In this first part, we’re just going to write down all the hypothesis and some extra information.
The second part will contain all the results visualization stuff, including the use of SAP UI5 and its combination with D3js.
What is the Link Prediction problem?
For the problem definition, I’m taking the most part of the title from this paper. In that paper, we have a main question that states:
Given a snapshot of a social network, can we infer which new interactions among its members are likely to occur in the near future?
The main point is to measure the proximity in nodes to try to find interesting information. This means that, with the Link Prediction algorithm, we can anticipate those relationships that will occur given a directed graph.
In the Predictive Analysis Library (PAL) included in HANA, there is an algorithm called Link Prediction that makes all this calculations.
The number of possible applications is very large. Actually, Lucas Sparvieri has written a very interesting one.
Doing something similar, in our particular case, we’re going to analyse the relations between those who buy something from others, and those who sell something to others.
Our data set consists of those buyers and sellers with whom they establish a transaction. We take the difference when the person A buys something to the person B; this is a relation of type “B”. When the person A sells something to the person B, this is a relation of type “S”. Both cases are just the same, and we’re only going to address the “B”. We have information about the IDs of the buyers and sellers, the number of the month when the transaction was made, and also the year.

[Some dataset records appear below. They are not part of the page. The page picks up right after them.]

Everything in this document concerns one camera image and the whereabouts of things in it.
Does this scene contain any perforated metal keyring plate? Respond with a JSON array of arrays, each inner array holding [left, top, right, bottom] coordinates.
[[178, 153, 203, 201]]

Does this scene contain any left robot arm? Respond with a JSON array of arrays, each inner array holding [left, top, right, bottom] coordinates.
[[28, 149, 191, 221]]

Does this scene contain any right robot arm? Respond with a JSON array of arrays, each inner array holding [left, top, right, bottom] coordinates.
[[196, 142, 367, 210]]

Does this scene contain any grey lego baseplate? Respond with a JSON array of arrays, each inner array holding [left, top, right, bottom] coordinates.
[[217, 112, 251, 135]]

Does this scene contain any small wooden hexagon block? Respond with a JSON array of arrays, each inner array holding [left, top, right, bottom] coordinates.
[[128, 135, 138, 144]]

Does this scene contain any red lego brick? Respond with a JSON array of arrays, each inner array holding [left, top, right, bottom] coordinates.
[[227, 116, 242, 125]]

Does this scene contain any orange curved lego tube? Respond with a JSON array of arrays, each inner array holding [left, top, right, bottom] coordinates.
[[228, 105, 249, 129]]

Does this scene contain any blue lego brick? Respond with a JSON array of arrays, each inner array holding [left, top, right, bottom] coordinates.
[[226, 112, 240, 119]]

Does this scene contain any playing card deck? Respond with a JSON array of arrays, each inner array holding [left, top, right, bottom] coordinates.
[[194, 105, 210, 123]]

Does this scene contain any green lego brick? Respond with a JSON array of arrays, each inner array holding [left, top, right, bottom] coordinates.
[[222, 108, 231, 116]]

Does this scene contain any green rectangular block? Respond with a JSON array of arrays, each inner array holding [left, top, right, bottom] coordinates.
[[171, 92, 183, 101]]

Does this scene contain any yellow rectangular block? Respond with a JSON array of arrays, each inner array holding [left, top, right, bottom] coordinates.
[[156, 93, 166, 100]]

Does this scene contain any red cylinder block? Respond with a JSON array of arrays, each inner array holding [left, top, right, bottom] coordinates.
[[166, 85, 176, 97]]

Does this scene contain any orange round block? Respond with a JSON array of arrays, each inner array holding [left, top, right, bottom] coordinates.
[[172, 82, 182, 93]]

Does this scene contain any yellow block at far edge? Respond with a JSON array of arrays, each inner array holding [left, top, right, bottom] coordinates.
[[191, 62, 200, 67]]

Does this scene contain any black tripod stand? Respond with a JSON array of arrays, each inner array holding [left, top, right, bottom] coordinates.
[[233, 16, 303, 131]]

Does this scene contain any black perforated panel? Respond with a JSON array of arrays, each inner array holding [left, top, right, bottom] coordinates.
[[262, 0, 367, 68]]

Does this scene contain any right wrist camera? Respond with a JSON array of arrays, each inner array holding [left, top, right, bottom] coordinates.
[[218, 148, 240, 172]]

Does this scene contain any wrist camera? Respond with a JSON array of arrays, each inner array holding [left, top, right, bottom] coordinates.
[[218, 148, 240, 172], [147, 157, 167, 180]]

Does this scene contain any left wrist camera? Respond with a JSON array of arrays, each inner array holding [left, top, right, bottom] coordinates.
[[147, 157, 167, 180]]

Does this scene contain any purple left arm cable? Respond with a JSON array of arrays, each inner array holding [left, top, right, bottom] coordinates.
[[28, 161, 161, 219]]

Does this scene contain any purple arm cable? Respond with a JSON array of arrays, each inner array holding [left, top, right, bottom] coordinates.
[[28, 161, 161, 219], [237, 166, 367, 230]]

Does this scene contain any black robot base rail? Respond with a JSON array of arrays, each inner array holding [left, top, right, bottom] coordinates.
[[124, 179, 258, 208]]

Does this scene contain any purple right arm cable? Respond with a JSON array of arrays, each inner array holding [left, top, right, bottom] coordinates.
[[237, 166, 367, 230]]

You can download our data set from here.
With the data already loaded, we have to prepare the procedure that will do the analysis.
We start creating all the control variables that will define the structure of the information, and so, execute the Link Prediction algorithm implemented in the Predictive Analysis Library:
create type PAL_LP_DATA_T as table ("NODE1" INTEGER, "NODE2" INTEGER); create type PAL_LP_RESULT_T as table ("NODE1" INTEGER, "NODE2" INTEGER, "SCORE" DOUBLE); create type PAL_CONTROL_T as table ( "NAME" VARCHAR(100), "INT_ARGS" INTEGER, "DOUBLE_ARGS" DOUBLE, "STRING_ARGS" VARCHAR(100) ); create column table PAL_LP_PDATA_TBL( "ID" INTEGER, "TYPENAME" VARCHAR(100), "DIRECTION" VARCHAR(100) );
According to the documentation, we need to do the next:
insert into PAL_LP_PDATA_TBL values (1, 'CARLOS.PAL_LP_DATA_T', 'in'); insert into PAL_LP_PDATA_TBL values (2, 'CARLOS.PAL_CONTROL_T', 'in'); insert into PAL_LP_PDATA_TBL values (2, 'CARLOS.PAL_LP_RESULT_T', 'out'); -- some times is necesary to uncomment the next line -- grant select on CARLOS.PAL_LP_PDATA_TBL to system;
After that, we generate the AFL wrappers:
call "SYSTEM"."AFL_WRAPPER_ERASER"('PAL_LINK_PREDICTION_BUYERS'); call "SYSTEM"."AFL_WRAPPER_GENERATOR"('PAL_LINK_PREDICTION_BUYERS', 'AFLPAL', 'LINKPREDICTION', PAL_LP_PDATA_TBL);
You can play with some method details. These details are well explained in the SAP PAL documentation.
create local temporary column table #PAL_CONTROL_TBL like PAL_CONTROL_T; insert into #PAL_CONTROL_TBL values ('THREAD_NUMBER', 1, null, null); insert into #PAL_CONTROL_TBL values ('METHOD', 1, null, null); insert into #PAL_CONTROL_TBL values ('BETA', null, 0.005, null);
The table with the data that will feed the algorithm is created then:
create column table PAL_LP_DATA_TBL AS ( select ID_FROM "NODE1", ID_TO "NODE2" from "CARLOS"."LOG_TRANS" where MONTH_IN_YEAR = 6 -- Selection of the desired month group by ID_FROM, ID_TO );
You have to create a table where the results will be deposited, and call the procedure:
create column table PAL_LP_RESULT_TBL LIKE PAL_LP_RESULT_T; call _SYS_AFL.PAL_LINK_PREDICTION_BUYERS(PAL_LP_DATA_TBL, #PAL_CONTROL_TBL, PAL_LP_RESULT_TBL) with overview; select NODE1 "BUYER", NODE2 "SELLER", SCORE from PAL_LP_RESULT_TBL;
You can also download this SQL script that contains all the previous steps.
Those are the results from the Link Prediction analysis. The Link Prediction algorithm gives you the most probably next relations, with their score. This score is the probability to occur. Remember that these are the edges of a directed graph, where each BUYER (and eventually the SELLERS) are the vertices.